_Work to complete_
Working from the start of the listing, please write out exactly the lines through the one that holds "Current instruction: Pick", both included, and omit all pictures.

_Input records_
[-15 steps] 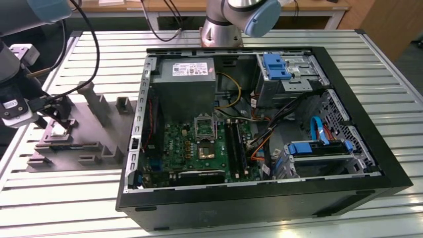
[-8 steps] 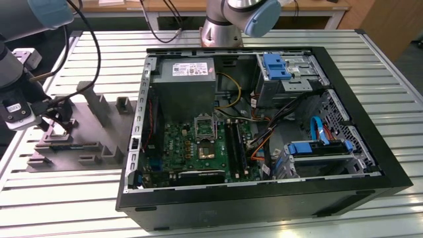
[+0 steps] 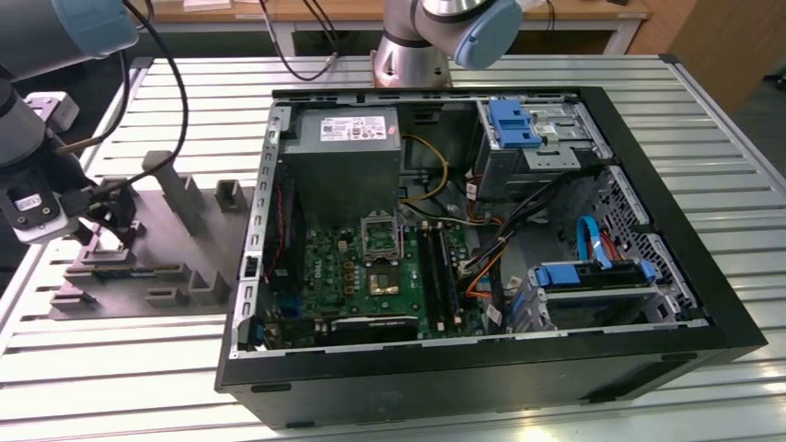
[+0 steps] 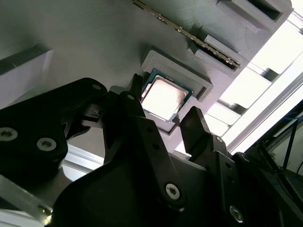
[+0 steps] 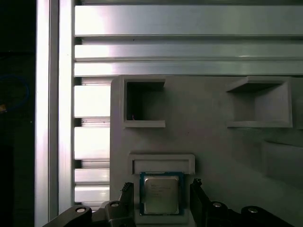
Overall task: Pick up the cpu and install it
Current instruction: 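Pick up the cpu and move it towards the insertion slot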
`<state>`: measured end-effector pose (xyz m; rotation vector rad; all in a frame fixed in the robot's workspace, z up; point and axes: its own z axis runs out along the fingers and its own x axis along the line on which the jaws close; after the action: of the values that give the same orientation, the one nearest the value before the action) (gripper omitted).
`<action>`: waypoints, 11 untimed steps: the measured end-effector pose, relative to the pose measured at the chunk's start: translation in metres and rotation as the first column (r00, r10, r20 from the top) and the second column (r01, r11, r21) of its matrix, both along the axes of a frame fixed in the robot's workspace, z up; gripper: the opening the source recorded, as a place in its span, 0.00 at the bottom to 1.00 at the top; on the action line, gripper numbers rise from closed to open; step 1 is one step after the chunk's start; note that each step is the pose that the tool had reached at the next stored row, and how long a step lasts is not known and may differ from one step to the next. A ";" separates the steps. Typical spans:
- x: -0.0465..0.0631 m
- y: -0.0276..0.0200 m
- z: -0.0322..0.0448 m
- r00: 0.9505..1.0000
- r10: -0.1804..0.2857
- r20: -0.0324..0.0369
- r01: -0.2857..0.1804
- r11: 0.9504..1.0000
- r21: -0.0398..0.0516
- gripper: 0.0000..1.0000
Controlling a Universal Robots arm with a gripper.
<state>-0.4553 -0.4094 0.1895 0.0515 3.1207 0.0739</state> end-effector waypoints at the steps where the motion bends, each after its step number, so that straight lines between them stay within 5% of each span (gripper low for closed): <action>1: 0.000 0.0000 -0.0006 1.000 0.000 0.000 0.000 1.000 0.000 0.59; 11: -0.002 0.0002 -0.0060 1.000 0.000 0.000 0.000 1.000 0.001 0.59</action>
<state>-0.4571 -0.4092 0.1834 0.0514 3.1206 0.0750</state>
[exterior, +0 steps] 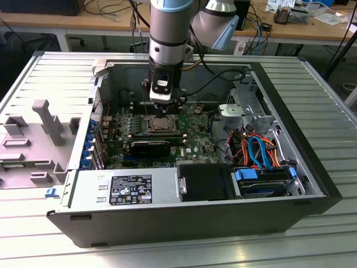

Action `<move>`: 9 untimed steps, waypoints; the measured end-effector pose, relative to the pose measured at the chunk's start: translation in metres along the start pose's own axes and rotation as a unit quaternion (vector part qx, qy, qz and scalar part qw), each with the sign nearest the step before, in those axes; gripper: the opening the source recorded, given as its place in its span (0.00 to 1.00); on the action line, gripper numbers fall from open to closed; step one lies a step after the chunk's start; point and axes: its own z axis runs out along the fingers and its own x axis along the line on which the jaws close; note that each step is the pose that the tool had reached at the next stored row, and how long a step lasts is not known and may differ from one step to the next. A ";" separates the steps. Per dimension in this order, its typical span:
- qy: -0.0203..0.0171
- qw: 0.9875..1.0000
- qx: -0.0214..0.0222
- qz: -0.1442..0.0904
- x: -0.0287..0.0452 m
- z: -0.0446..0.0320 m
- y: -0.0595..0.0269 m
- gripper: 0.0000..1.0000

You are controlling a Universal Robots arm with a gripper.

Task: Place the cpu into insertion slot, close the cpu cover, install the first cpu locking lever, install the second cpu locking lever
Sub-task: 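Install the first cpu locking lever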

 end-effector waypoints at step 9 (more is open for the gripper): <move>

_Result below_
[-15 steps] 
[-8 steps] 
[+0 steps] 
[+0 steps] 
[+0 steps] 
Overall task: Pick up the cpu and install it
Current instruction: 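Pick up the cpu and move it towards the insertion slot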

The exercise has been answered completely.